Si vous n’êtes pas Juillettiste, vous êtes peut-être Aoûtien ! Et à l’heure où vous préparez vos valises, dans le casse-tête des bonnes lectures à prendre ou à laisser (on en prend toujours de trop de toute façon), on a toujours quelque chose à vous proposer, de derrière les fagots. Quelque chose qui vous donne à voir des beaux panoramas et horizons de bande dessinée. Un voyage dans (ou après) le voyage, en quelque sorte. Pandora, la nouvelle revue de Casterman lancée par Benoit Mouchart, qui vient de sortir son troisième numéro, c’est tout ça et bien plus, à la fois.
Corto Maltese en couverture, on ne fait pas vraiment mieux pour insuffler le vent de l’aventure littéraire et bédéphile. C’est ainsi que s’ouvre ce troisième opus de la revue/mook proposant plus de 250 pages de lecture allant voir de tous les côtés. Après, peut-être choisirez-vous la couverture un brin morbide du cultissime Jean-Christophe Menu qui n’a toujours pas mis la main sur sa satanée valise. Car oui, Pandora se veut duel, cette fois, en s’offrant le luxe de deux couvertures. Après, vous commencer par où vous le souhaitez !

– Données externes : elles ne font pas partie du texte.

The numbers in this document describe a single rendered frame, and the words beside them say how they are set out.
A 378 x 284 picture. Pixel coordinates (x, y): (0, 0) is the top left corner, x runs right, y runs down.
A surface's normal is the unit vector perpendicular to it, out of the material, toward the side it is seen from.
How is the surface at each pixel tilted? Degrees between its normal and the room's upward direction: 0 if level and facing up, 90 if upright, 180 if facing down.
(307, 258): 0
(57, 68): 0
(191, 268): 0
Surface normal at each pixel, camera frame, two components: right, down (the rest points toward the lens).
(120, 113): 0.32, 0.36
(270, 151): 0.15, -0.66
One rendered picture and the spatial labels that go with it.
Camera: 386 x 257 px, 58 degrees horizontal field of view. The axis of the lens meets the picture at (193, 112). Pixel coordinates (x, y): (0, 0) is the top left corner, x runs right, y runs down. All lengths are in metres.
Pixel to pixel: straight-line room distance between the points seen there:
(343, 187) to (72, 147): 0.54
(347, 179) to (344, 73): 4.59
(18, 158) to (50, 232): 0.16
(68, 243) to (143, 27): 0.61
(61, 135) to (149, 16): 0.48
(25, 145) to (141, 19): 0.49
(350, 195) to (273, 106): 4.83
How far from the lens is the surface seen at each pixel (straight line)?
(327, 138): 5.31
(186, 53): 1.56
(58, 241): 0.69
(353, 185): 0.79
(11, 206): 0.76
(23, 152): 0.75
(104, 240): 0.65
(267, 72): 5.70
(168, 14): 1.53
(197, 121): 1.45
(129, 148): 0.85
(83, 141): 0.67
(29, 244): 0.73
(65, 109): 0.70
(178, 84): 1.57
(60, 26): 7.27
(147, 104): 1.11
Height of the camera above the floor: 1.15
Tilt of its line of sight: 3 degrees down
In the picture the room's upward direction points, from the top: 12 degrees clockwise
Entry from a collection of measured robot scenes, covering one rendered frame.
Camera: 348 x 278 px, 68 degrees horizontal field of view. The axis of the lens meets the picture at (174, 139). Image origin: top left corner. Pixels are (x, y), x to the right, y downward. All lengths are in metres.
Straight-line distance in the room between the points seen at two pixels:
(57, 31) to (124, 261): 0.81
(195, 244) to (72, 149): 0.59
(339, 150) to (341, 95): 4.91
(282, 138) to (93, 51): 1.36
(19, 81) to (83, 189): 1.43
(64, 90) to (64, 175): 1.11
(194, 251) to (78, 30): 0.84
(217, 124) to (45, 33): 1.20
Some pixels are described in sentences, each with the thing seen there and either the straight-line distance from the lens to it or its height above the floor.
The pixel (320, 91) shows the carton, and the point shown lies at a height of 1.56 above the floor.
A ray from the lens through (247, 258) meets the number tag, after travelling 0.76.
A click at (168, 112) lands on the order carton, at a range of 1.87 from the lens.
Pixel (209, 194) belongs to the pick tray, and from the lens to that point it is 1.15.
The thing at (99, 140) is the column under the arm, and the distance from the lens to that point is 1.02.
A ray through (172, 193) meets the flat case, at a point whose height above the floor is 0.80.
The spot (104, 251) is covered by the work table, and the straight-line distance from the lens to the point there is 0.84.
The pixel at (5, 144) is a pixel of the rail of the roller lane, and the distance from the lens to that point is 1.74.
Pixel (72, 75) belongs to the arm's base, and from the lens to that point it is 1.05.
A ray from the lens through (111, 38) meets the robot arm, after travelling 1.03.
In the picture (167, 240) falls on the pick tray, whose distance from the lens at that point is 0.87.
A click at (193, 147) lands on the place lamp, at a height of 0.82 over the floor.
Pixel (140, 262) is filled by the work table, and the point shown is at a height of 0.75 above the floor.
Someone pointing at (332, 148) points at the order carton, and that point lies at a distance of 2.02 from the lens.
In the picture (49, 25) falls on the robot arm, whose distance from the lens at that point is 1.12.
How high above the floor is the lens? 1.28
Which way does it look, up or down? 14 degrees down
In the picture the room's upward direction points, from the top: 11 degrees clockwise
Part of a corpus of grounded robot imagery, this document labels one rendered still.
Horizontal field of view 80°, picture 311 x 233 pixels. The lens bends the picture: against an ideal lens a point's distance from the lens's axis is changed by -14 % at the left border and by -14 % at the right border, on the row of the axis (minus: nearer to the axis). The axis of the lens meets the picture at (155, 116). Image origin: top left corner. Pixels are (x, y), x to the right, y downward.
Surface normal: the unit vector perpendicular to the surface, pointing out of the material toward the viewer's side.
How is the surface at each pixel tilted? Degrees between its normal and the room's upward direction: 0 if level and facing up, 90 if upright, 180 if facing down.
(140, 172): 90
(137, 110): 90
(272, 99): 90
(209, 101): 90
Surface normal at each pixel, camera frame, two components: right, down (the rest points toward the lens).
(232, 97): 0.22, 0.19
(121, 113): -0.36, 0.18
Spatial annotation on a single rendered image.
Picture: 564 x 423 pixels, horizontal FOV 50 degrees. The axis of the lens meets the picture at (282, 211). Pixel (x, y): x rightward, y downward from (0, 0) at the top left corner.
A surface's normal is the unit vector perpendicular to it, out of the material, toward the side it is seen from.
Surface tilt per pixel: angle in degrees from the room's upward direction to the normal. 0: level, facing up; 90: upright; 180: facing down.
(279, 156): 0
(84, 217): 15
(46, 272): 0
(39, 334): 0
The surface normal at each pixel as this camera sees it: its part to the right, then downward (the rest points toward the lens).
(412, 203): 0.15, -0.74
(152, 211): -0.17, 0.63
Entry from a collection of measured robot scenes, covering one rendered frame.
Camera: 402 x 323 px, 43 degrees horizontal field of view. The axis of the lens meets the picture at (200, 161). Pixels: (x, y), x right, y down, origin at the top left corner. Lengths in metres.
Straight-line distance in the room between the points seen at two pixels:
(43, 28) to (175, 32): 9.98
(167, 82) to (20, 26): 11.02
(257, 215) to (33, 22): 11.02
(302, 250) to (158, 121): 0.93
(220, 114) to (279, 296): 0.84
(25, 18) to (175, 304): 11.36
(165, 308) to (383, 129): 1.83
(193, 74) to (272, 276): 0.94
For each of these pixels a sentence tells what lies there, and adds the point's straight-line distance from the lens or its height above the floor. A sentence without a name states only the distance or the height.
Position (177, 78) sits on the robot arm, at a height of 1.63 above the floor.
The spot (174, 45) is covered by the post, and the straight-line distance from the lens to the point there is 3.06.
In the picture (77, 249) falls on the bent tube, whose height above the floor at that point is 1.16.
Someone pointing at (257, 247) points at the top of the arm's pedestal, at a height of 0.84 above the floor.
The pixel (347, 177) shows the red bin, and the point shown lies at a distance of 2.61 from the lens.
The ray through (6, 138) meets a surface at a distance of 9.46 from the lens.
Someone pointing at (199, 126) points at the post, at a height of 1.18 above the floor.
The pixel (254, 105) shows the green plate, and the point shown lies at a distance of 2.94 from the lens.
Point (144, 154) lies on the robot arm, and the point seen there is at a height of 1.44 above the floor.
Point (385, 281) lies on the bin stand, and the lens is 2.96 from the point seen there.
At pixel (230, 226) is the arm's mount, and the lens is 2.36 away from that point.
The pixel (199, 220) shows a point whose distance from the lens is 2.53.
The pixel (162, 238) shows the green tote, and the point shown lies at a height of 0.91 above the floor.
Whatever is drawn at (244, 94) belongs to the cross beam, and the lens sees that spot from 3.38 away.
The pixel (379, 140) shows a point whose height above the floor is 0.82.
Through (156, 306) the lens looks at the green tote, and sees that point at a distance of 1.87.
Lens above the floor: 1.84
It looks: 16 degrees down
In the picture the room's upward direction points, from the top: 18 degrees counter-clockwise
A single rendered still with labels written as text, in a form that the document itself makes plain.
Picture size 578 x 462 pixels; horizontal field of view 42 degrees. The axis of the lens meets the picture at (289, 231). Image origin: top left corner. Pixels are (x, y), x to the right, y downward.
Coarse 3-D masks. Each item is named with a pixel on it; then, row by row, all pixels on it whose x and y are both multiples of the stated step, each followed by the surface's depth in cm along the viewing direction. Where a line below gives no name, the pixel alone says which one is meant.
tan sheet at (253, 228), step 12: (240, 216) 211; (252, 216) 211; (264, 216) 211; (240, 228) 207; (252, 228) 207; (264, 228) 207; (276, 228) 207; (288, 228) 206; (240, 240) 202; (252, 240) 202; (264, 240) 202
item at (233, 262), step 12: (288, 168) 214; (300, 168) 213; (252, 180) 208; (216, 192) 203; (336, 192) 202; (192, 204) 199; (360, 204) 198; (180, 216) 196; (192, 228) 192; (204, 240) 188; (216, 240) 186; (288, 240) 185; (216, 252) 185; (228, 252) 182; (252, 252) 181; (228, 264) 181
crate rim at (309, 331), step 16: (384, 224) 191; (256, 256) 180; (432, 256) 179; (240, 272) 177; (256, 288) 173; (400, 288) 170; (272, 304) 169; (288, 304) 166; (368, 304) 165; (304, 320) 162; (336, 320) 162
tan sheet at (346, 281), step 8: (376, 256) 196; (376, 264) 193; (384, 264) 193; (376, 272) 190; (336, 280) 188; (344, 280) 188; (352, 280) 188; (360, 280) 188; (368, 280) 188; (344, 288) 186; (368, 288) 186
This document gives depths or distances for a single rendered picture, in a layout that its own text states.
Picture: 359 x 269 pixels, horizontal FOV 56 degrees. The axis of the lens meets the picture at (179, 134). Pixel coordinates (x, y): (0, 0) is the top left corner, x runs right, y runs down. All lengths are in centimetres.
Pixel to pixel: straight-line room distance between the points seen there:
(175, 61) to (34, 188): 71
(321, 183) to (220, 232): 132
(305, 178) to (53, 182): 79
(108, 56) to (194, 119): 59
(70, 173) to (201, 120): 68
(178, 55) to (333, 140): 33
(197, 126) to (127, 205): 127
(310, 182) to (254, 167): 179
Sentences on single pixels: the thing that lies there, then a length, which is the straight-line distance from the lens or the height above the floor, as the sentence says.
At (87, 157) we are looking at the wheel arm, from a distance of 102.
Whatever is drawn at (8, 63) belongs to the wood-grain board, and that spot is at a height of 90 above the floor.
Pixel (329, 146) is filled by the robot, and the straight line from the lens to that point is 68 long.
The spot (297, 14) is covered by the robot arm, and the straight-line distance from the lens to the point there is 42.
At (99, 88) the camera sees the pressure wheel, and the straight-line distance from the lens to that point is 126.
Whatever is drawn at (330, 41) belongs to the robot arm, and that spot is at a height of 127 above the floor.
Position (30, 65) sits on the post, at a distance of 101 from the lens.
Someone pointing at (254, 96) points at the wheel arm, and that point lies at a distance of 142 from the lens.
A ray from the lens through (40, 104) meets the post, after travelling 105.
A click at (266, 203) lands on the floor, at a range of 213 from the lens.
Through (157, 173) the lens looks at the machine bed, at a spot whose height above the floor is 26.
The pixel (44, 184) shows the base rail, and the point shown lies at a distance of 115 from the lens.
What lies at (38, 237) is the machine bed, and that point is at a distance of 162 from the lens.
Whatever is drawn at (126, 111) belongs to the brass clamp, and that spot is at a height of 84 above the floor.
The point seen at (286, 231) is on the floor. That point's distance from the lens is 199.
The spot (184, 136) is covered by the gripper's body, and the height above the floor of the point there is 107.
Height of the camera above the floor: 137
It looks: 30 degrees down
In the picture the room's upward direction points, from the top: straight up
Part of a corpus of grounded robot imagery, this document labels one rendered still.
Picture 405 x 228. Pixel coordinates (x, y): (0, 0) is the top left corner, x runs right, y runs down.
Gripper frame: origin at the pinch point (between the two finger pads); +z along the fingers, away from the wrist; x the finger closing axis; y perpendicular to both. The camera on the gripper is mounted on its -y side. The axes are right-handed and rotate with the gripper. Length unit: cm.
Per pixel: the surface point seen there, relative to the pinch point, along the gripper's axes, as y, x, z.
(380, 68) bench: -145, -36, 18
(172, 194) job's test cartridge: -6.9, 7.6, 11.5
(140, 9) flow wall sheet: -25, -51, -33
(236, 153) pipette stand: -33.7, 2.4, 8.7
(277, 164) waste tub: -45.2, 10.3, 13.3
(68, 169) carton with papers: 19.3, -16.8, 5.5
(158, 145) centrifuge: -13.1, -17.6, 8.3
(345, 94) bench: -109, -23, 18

Car si Pandora peut être vu, par certains côtés et notamment la volonté de s’adresser à un lectorat adulte, comme un héritier d'(À suivre), légendaire mensuel qui ravit les lecteurs de BD durant vingt ans avant de disparaître en 1997; il possède un avantage indéniable par rapport à d’autres Spirou ou Lanfeust Mag et autres : Pandora est constitué uniquement d’histoires plus ou moins courtes et complètes. Et l’intérêt de lire ça en vacances ? S’offrir une pause sans en perdre une miette peut-être. Par les longues journées de vacances, c’est vrai, on a parfois le temps de se lancer dans une lecture au long cours.


Mais, pour d’autres, c’est juste l’inverse, ces journées bénies sont tellement remplies qu’au bout de la course, on arrive sans courage de commencer un roman, une BD, un chapitre… sous peine de s’endormir dessus et de recommencer depuis le début, le lendemain venu. Si Pandora sait se dévorer, elle sait aussi se savourer petit à petit, de dix minutes en dix minutes, réduisant le risque que le sommeil vienne rompre l’intrigue. Sans qu’un à suivre sempiternel vienne s’y glisser. Puis, avec Pandora, un numéro se suffit à lui-même, sans besoin donc de s’engager pour les 6 ou 7 numéros à venir, juste à profiter du numéro actuel et à le lire de fond en comble. Mais peut-être, c’est vrai, vous redemanderez de ce bisannuel prometteur et audacieux contenant des histoires inédites de pointures qui ne risquent pas forcément de voir le jour en album.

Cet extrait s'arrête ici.